=== Directions ===
Only a number is expected: the count of lines in the listing where "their" occurs.

=== Exercise input ===
————————

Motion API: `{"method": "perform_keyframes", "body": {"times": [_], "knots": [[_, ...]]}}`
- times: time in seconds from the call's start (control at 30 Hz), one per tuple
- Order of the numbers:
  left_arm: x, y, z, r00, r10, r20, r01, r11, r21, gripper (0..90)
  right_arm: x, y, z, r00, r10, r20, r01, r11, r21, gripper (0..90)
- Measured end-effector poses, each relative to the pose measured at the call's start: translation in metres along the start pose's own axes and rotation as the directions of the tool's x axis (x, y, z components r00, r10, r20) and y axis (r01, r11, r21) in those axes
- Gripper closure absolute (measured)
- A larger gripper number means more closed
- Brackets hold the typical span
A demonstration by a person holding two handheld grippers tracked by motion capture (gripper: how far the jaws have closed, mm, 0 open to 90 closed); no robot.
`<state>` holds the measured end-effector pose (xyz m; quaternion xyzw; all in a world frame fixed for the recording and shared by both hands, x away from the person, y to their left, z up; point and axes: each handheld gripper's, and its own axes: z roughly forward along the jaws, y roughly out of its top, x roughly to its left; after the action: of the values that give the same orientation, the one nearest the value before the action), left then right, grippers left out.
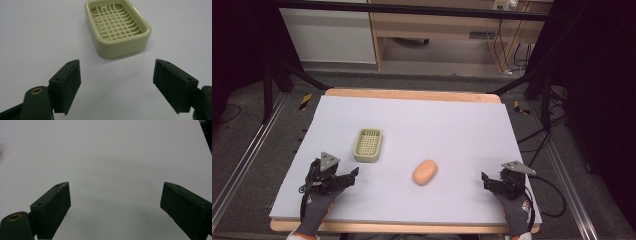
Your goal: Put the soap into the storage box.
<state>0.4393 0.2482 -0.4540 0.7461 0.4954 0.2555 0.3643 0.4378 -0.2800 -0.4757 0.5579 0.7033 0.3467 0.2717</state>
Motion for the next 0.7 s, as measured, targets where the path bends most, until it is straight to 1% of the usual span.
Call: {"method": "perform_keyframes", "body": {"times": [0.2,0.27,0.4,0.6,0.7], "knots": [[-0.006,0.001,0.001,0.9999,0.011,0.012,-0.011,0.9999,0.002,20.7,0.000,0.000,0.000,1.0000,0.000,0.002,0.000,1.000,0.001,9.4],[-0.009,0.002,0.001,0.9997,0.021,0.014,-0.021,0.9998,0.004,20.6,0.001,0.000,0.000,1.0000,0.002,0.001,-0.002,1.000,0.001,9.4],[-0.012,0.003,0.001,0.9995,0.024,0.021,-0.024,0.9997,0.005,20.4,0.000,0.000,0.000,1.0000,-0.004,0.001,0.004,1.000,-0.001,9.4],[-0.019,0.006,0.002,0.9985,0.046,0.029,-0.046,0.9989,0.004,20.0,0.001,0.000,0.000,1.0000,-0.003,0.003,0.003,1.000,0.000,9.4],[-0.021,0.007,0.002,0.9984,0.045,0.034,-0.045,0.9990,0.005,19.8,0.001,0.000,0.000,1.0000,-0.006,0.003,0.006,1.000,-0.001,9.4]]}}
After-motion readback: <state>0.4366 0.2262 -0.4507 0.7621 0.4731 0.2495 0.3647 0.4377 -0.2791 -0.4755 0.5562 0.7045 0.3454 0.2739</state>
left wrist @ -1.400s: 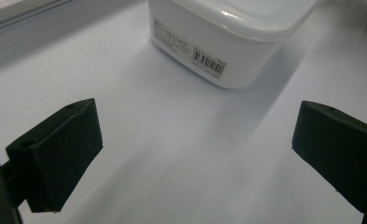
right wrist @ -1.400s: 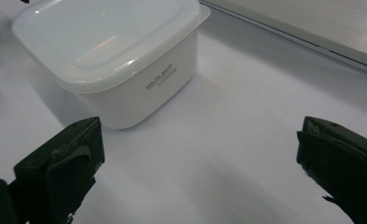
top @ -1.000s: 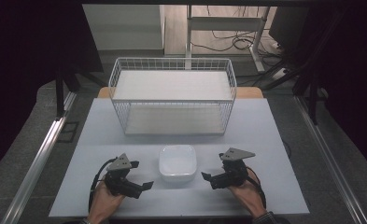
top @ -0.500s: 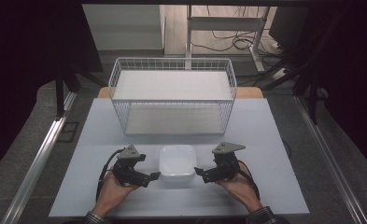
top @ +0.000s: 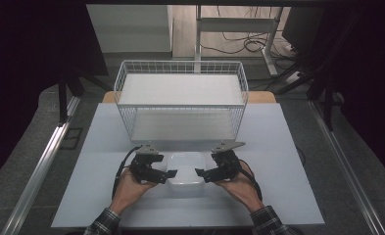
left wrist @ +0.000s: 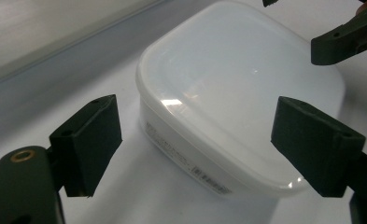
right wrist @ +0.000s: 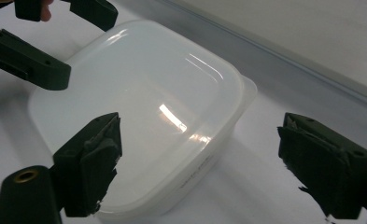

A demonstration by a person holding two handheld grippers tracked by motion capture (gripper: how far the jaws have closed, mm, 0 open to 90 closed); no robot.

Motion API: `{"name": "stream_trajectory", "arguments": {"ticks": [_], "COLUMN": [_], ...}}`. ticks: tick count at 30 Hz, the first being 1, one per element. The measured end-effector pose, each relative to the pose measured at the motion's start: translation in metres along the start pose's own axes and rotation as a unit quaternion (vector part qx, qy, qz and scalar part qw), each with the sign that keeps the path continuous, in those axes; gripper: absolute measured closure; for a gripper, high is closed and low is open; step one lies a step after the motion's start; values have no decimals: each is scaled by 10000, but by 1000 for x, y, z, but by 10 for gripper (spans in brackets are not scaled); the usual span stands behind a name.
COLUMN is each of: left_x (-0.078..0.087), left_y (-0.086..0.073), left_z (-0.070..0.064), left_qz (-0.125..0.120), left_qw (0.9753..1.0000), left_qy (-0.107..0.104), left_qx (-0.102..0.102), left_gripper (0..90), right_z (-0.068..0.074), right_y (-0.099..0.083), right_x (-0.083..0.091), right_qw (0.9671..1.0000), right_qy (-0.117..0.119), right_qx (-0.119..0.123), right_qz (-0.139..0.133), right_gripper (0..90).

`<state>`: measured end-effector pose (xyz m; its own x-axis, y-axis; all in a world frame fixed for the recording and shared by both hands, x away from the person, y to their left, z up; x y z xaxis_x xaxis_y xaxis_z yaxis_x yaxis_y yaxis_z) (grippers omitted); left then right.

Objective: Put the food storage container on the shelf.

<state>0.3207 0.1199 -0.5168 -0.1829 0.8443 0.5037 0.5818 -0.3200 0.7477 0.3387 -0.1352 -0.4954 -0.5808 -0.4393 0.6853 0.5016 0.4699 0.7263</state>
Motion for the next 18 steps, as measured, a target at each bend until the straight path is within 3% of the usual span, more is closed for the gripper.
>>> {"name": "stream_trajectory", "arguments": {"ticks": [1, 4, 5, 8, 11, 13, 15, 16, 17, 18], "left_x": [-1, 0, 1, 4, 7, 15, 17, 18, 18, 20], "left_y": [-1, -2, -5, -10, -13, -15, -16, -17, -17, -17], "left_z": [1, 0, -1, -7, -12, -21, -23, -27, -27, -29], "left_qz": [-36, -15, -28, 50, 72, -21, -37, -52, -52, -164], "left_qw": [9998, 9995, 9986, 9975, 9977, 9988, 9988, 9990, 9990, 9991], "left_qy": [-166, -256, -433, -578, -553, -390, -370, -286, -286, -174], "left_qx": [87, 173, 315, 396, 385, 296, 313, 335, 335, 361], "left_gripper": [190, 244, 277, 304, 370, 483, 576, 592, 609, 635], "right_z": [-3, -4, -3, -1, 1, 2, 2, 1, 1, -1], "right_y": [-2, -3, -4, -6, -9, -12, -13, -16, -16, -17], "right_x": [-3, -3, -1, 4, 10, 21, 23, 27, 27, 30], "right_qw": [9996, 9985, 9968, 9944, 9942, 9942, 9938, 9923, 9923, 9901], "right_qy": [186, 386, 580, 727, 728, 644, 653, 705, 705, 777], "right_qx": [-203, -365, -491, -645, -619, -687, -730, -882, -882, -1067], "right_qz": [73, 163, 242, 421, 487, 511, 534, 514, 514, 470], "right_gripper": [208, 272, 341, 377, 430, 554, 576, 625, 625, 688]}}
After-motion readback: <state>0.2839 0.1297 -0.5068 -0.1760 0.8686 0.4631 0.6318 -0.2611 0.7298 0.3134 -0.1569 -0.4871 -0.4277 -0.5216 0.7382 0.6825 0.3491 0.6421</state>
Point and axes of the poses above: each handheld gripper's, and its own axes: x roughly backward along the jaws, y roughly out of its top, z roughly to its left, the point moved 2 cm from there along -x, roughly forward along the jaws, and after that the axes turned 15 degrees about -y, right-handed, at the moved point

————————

=== Expected output ===
2